This guide provides step-by-step instructions for setting up Hive tables and running queries in a Hadoop environment using Docker. It includes commands for creating external and staging tables, loading data, and querying with Hive.
Ensure Docker is installed on your system.

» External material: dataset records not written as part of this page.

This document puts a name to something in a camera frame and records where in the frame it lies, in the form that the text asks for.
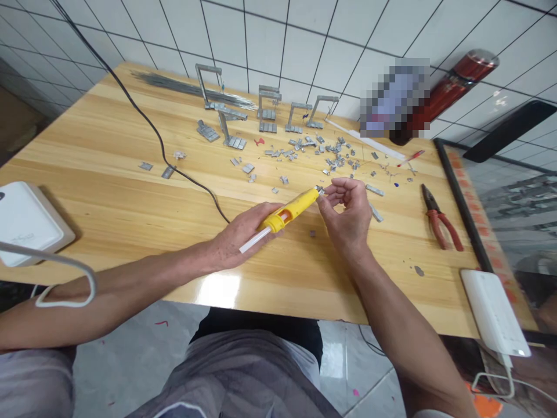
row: gray floor
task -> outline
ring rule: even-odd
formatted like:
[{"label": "gray floor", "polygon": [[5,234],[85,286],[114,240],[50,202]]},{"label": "gray floor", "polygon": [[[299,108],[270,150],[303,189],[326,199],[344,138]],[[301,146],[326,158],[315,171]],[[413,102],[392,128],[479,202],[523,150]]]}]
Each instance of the gray floor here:
[{"label": "gray floor", "polygon": [[[157,395],[181,363],[207,307],[160,301],[108,336],[78,348],[75,418],[123,417]],[[391,362],[373,353],[358,327],[320,321],[321,391],[346,417],[405,417]],[[367,340],[376,343],[371,329]],[[505,408],[502,418],[524,418]]]}]

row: red pen
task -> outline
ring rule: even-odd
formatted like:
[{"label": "red pen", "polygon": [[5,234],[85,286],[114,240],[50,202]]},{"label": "red pen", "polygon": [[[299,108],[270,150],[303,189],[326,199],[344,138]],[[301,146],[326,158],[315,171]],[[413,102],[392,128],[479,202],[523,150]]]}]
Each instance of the red pen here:
[{"label": "red pen", "polygon": [[416,154],[414,154],[413,156],[411,156],[408,160],[403,161],[402,163],[400,163],[399,165],[397,165],[397,167],[402,167],[403,165],[405,165],[407,162],[412,161],[415,158],[418,158],[421,154],[425,153],[425,150],[421,150],[416,152]]}]

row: hand
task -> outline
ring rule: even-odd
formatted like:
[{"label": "hand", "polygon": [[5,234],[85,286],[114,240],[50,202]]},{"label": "hand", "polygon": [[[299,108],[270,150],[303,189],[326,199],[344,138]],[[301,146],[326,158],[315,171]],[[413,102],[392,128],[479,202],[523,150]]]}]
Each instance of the hand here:
[{"label": "hand", "polygon": [[281,206],[282,203],[260,203],[236,216],[221,233],[207,243],[206,254],[211,260],[211,269],[220,271],[238,267],[267,242],[281,236],[283,230],[276,234],[267,234],[244,254],[240,253],[240,247],[258,232],[257,228],[261,222]]},{"label": "hand", "polygon": [[[335,248],[341,254],[367,249],[371,207],[365,184],[346,177],[334,178],[325,188],[325,194],[319,196],[317,204]],[[339,203],[346,208],[341,214],[333,209]]]}]

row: pliers
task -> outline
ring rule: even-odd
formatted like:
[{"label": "pliers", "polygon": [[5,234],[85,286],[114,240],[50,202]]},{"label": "pliers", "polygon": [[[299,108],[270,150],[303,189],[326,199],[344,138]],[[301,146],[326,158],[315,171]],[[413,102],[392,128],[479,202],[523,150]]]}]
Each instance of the pliers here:
[{"label": "pliers", "polygon": [[457,251],[464,251],[462,242],[460,241],[460,238],[458,237],[457,231],[454,229],[453,224],[451,224],[445,214],[441,212],[441,209],[439,209],[439,205],[435,201],[435,198],[433,197],[429,189],[423,184],[422,193],[424,195],[425,204],[428,207],[427,216],[429,217],[429,223],[431,224],[433,234],[435,235],[435,238],[437,238],[437,242],[439,243],[441,249],[448,250],[449,245],[445,241],[445,238],[441,232],[441,228],[439,226],[440,219],[449,230],[451,238],[453,239],[454,247],[457,249]]}]

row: wooden tabletop
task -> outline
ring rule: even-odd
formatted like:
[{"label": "wooden tabletop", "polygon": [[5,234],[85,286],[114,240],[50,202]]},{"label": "wooden tabletop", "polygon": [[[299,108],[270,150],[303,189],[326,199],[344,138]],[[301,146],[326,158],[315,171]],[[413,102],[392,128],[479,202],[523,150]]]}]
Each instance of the wooden tabletop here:
[{"label": "wooden tabletop", "polygon": [[[202,98],[146,85],[132,75],[133,71],[180,77],[129,63],[117,68],[132,97],[160,131],[169,161],[175,161],[174,151],[184,151],[187,158],[176,165],[217,195],[229,219],[257,203],[285,203],[310,187],[329,184],[331,177],[322,170],[328,168],[325,159],[331,153],[317,156],[314,149],[309,149],[304,154],[299,152],[294,162],[284,157],[277,161],[264,154],[271,146],[292,148],[289,139],[315,137],[317,130],[305,126],[303,135],[284,132],[289,103],[277,108],[277,134],[259,133],[254,111],[247,112],[247,121],[229,121],[230,134],[247,140],[245,149],[238,151],[222,144],[218,114],[205,110]],[[197,80],[181,79],[197,84]],[[257,103],[254,95],[227,92]],[[317,112],[315,119],[323,121],[323,117]],[[209,143],[198,134],[199,119],[214,127],[221,138]],[[339,117],[332,120],[358,129],[354,121]],[[294,124],[302,125],[301,114],[296,114]],[[439,333],[477,337],[459,271],[474,269],[478,262],[433,143],[414,139],[400,148],[379,139],[408,156],[421,149],[426,151],[412,162],[417,171],[414,176],[408,168],[396,168],[398,161],[384,154],[378,153],[379,159],[374,160],[374,149],[330,124],[325,123],[319,134],[326,145],[334,145],[337,137],[343,136],[356,151],[351,158],[361,164],[355,178],[385,191],[385,197],[368,193],[385,219],[380,224],[372,221],[368,244],[389,276]],[[259,138],[265,140],[264,145],[256,146],[254,140]],[[243,163],[235,167],[230,162],[233,157],[242,157]],[[152,164],[153,169],[139,168],[142,161]],[[245,163],[255,166],[255,183],[248,183],[242,172]],[[389,167],[382,169],[380,164]],[[208,240],[226,226],[207,192],[176,173],[168,180],[161,178],[164,169],[154,132],[108,75],[2,167],[0,184],[27,181],[40,186],[78,236],[60,253],[102,270]],[[396,176],[389,176],[387,171]],[[345,165],[332,175],[349,176],[351,172]],[[283,175],[290,184],[281,183],[279,177]],[[427,185],[452,221],[465,246],[463,253],[439,249],[425,215],[421,183]],[[310,230],[316,231],[316,237],[310,237]],[[70,267],[51,262],[13,269],[0,266],[1,279],[24,283],[60,283],[78,275]],[[367,323],[316,205],[290,224],[282,238],[244,265],[199,278],[166,299]],[[528,315],[525,313],[521,320],[528,320]]]}]

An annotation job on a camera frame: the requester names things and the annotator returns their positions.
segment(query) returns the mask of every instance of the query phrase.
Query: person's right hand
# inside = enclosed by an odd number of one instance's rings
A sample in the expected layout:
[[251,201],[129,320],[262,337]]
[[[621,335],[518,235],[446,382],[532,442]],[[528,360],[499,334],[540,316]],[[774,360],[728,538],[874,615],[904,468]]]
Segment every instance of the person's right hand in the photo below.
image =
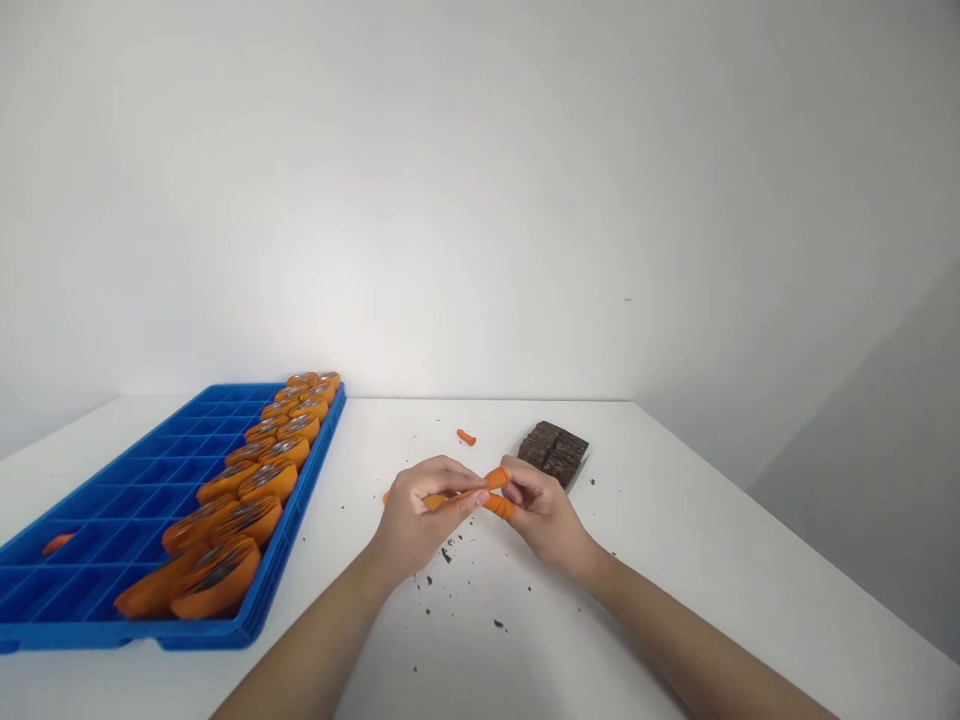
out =
[[501,492],[517,506],[508,522],[534,555],[579,585],[604,573],[614,559],[584,529],[559,481],[510,455],[500,465],[510,474]]

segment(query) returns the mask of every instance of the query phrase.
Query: person's left hand
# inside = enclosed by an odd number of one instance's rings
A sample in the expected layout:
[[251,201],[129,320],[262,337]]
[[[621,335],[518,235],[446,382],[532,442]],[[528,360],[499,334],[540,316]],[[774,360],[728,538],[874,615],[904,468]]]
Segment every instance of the person's left hand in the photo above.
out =
[[[431,511],[424,504],[429,495],[453,499]],[[395,587],[430,562],[447,536],[489,497],[483,478],[456,460],[444,455],[424,460],[397,475],[367,553]]]

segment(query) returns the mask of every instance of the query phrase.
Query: forearm
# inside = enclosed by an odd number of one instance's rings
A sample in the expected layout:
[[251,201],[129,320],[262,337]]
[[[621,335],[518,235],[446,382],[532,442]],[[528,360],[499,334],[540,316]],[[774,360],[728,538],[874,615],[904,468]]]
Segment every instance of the forearm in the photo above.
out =
[[365,550],[300,616],[214,720],[330,718],[395,585]]
[[699,720],[834,718],[652,582],[610,557],[583,583]]

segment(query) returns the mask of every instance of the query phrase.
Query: small orange fragment
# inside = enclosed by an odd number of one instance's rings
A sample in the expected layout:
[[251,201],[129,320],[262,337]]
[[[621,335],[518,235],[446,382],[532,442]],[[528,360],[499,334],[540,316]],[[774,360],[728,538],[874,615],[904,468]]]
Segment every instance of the small orange fragment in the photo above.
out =
[[74,535],[76,535],[76,533],[63,533],[62,535],[57,535],[53,540],[47,543],[47,546],[40,554],[43,556],[53,555],[53,553],[70,542]]

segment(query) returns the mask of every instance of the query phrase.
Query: orange plastic piece
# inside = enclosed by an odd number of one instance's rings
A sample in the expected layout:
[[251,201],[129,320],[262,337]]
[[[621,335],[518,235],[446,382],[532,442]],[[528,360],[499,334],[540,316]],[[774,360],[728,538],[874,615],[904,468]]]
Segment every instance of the orange plastic piece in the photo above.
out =
[[[387,504],[387,498],[389,498],[389,497],[390,497],[390,491],[387,490],[387,491],[383,494],[383,504],[384,504],[384,505]],[[423,499],[423,504],[426,505],[427,508],[432,511],[432,510],[436,510],[438,507],[440,507],[441,505],[443,505],[448,499],[449,499],[449,498],[447,498],[445,495],[427,495],[427,496]]]
[[[498,490],[510,482],[510,474],[504,468],[498,467],[488,472],[483,479],[487,481],[488,490]],[[387,504],[387,498],[389,496],[389,490],[383,494],[384,505]],[[445,495],[428,495],[423,499],[423,504],[430,508],[430,510],[436,510],[447,502],[447,500],[448,498]],[[516,505],[504,497],[494,495],[492,492],[490,493],[490,499],[487,500],[483,506],[504,520],[512,518],[517,511]]]
[[306,414],[298,415],[277,430],[277,440],[286,440],[294,435],[306,438],[308,442],[313,442],[320,434],[320,420],[316,415]]
[[113,606],[127,620],[152,620],[172,617],[170,594],[178,582],[210,552],[206,543],[191,545],[180,555],[134,583],[113,601]]
[[246,535],[235,535],[203,556],[176,584],[170,609],[181,620],[235,615],[260,567],[260,549]]
[[230,467],[231,465],[236,465],[244,460],[256,461],[258,457],[273,447],[276,442],[276,438],[273,437],[263,437],[259,440],[254,440],[253,442],[247,443],[242,448],[237,448],[232,453],[227,455],[227,459],[224,460],[224,463],[226,463],[227,467]]
[[499,490],[510,482],[510,473],[506,471],[506,468],[498,467],[488,472],[483,479],[487,481],[487,488]]
[[210,536],[210,528],[238,505],[229,495],[222,495],[213,502],[202,505],[199,510],[178,520],[164,531],[160,538],[163,549],[170,555],[179,555],[195,543],[206,542]]
[[301,415],[314,415],[318,421],[323,422],[329,411],[330,406],[323,398],[307,398],[290,411],[290,419],[298,418]]
[[298,373],[287,378],[287,387],[292,387],[293,385],[309,385],[319,379],[320,376],[316,373]]
[[334,394],[340,389],[340,373],[333,372],[332,370],[330,372],[320,373],[318,380],[319,382],[332,385]]
[[286,415],[273,415],[266,420],[261,420],[252,428],[247,430],[243,437],[247,442],[256,442],[265,437],[275,438],[277,431],[290,421]]
[[333,399],[337,396],[337,391],[330,383],[314,383],[303,395],[300,396],[300,402],[321,398],[327,401],[327,405],[333,405]]
[[210,530],[210,544],[223,545],[234,535],[246,535],[261,548],[273,537],[283,506],[276,495],[265,495],[240,503],[240,507],[220,520]]
[[53,555],[57,550],[66,545],[70,540],[73,539],[73,536],[76,535],[73,533],[63,533],[62,535],[57,535],[53,540],[47,543],[46,547],[40,552],[41,555],[46,557],[47,555]]
[[287,385],[285,388],[282,388],[277,391],[277,394],[274,395],[274,402],[284,402],[285,400],[296,400],[300,401],[300,396],[303,395],[307,390],[310,389],[310,386],[307,384],[303,385]]
[[297,468],[289,460],[277,460],[264,465],[248,477],[237,489],[242,502],[250,502],[266,495],[275,495],[285,505],[297,484]]
[[490,493],[490,499],[483,506],[502,520],[509,520],[517,511],[517,506],[504,497]]
[[260,462],[266,465],[277,460],[289,460],[297,466],[303,467],[310,455],[310,442],[301,435],[292,435],[285,440],[278,440],[269,450],[260,456]]
[[275,415],[289,415],[290,411],[299,404],[300,400],[298,398],[290,398],[279,403],[270,403],[260,412],[260,419],[266,420]]
[[206,505],[223,495],[236,498],[240,483],[259,469],[260,463],[253,460],[242,460],[236,465],[230,465],[213,480],[200,486],[200,489],[197,490],[197,501],[201,505]]

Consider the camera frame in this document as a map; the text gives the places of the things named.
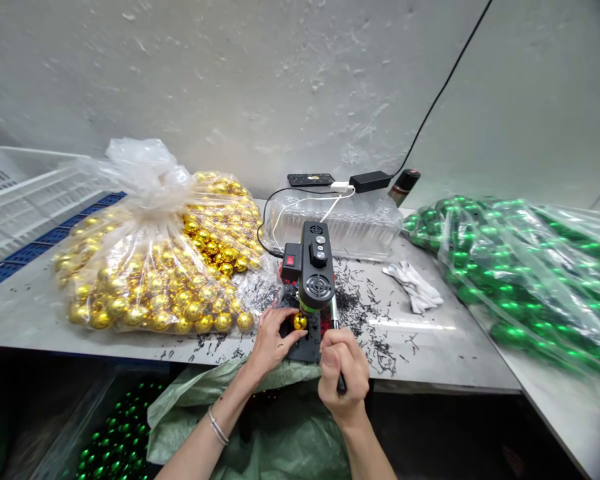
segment white glove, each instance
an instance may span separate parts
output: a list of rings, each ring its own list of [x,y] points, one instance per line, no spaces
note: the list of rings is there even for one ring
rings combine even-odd
[[[425,310],[442,305],[438,290],[430,286],[408,261],[400,262],[400,266],[392,263],[382,269],[382,272],[395,278],[406,290],[411,299],[411,310],[423,313]]]

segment silver bracelet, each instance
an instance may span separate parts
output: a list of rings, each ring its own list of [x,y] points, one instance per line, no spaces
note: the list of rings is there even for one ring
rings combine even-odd
[[[209,418],[211,419],[211,428],[215,432],[215,436],[218,437],[218,440],[220,440],[220,443],[222,443],[226,447],[229,444],[229,439],[222,432],[222,430],[218,426],[218,422],[216,422],[215,418],[213,418],[213,414],[211,413],[211,407],[212,406],[213,405],[210,405],[209,406],[209,410],[207,410],[207,413],[209,414]]]

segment clear plastic container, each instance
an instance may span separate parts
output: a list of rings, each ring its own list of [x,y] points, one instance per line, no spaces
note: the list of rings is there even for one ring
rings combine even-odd
[[[269,248],[284,251],[285,243],[300,242],[304,222],[322,220],[334,202],[332,198],[337,196],[337,193],[316,195],[300,190],[277,194],[267,208],[263,228]],[[330,200],[306,200],[313,197]],[[276,222],[274,238],[272,230]],[[402,230],[402,222],[402,214],[384,191],[342,198],[325,220],[334,256],[378,261],[391,258],[393,242]]]

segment spray can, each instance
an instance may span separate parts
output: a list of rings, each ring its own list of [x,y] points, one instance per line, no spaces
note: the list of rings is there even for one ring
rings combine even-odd
[[[402,170],[398,180],[395,181],[391,190],[389,190],[389,196],[393,199],[397,207],[402,205],[402,202],[407,198],[407,195],[411,192],[419,178],[420,172],[418,170]]]

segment white wall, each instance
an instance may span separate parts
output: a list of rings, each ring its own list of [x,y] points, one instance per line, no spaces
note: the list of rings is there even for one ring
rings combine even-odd
[[[416,145],[426,181],[406,206],[458,192],[592,206],[600,0],[495,0]]]
[[[0,144],[160,137],[262,196],[393,171],[485,0],[0,2]],[[412,156],[447,193],[600,193],[600,0],[495,0]]]

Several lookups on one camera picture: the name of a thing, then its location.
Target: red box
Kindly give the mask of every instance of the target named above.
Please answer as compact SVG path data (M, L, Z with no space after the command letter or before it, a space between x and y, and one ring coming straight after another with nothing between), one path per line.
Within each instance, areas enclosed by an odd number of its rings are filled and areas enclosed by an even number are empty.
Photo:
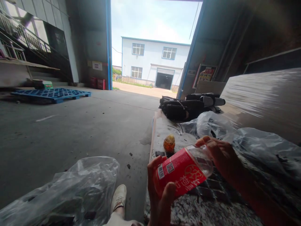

The data file data.csv
should be available in the directory /home/hadoop/data
inside the container.
-
Run the Docker Container
Start the Hadoop container with the specified ports and volume mapping:docker run -p 9870:9870 -p 8088:8088 -v D:/hedoop:/home/hadoop/data -it --name=hadoop macio232/hadoop-pseudo-distributed-mode
-
Start Hadoop Services
docker start hadoop docker exec -it hadoop /bin/bash start-all.sh
-
Create Directories and Upload CSV File to HDFS
hdfs dfs -mkdir -p /user/hadoop/folder119 hdfs dfs -put /home/hadoop/data/data.csv /user/hadoop/folder119/
-
Open Hive CLI
hive
-
Check Databases
List available databases and switch to the student database (create it if necessary):SHOW DATABASES; CREATE DATABASE student119; USE student119;
Create an external partitioned table named Info119
:
CREATE EXTERNAL TABLE Info119 (
Id INT,
Name STRING,
Age INT
)
PARTITIONED BY (Gender STRING)
ROW FORMAT DELIMITED
FIELDS TERMINATED BY ','
LOCATION '/user/hadoop/folder119/info/';
Create a staging table to load data initially:
CREATE TABLE Info119_staging (
Id INT,
Name STRING,
Age INT,
Gender STRING
)
ROW FORMAT DELIMITED
FIELDS TERMINATED BY ',';
-
Load Data into Staging Table
Load the data from the HDFS path into the staging table:LOAD DATA INPATH '/user/hadoop/folder119/data.csv' OVERWRITE INTO TABLE Info119_staging;
-
Insert Data with Partitioning into
Info119
Enable dynamic partitioning and insert data from the staging table:SET hive.exec.dynamic.partition.mode=nonstrict; INSERT OVERWRITE TABLE Info119 PARTITION (Gender) SELECT Id, Name, Age, Gender FROM Info119_staging;
-
Retrieve Data from
Info119
SELECT * FROM Info119;
-
Check Partitions in
Info119
SHOW PARTITIONS Info119;
-
View Data Files in HDFS
Access the partitioned data files:hdfs dfs -ls /user/hadoop/folder119/info hdfs dfs -cat /user/hadoop/folder119/info/gender=F/000000_0
Create an external partitioned table for address data:
DROP TABLE IF EXISTS Address119;
CREATE EXTERNAL TABLE Address119 (
Id INT
)
PARTITIONED BY (City STRING)
ROW FORMAT DELIMITED
FIELDS TERMINATED BY ','
LOCATION '/user/hadoop/folder119/address/';
Create a staging table to load data initially:
CREATE TABLE Address119_staging (
Id INT,
Name STRING,
Age INT,
Gender STRING,
City STRING
)
ROW FORMAT DELIMITED
FIELDS TERMINATED BY ',';
-
Load Data into
Address119_staging
LOAD DATA INPATH '/user/hadoop/folder119/data.csv' OVERWRITE INTO TABLE Address119_staging;
-
Insert Data with Partitioning into
Address119
SET hive.exec.dynamic.partition.mode=nonstrict; INSERT OVERWRITE TABLE Address119 PARTITION (City) SELECT Id, City FROM Address119_staging;
-
Retrieve Data from
Address119
SELECT * FROM Address119;
-
Check Partitions in
Address119
SHOW PARTITIONS Address119;
-
Filter by Gender in
Info119
Retrieve records for a specific gender:SELECT * FROM Info119 WHERE Gender = 'M'; SELECT * FROM Info119 WHERE Gender = 'F';
-
Join
Info119
andAddress119
onId
SELECT i.Id, i.Name, i.Age, i.Gender, a.City FROM Info119 i JOIN Address119 a ON i.Id = a.Id;
-
Join with Filter
Retrieve data for females in a specific city:SELECT i.Id, i.Name, i.Age, i.Gender, a.City FROM Info119 i JOIN Address119 a ON i.Id = a.Id WHERE i.Gender = 'F' AND a.City = 'K';
This README covers Hive table setup, data loading, and querying in a Hadoop environment using Docker. Adjust paths as needed based on your setup.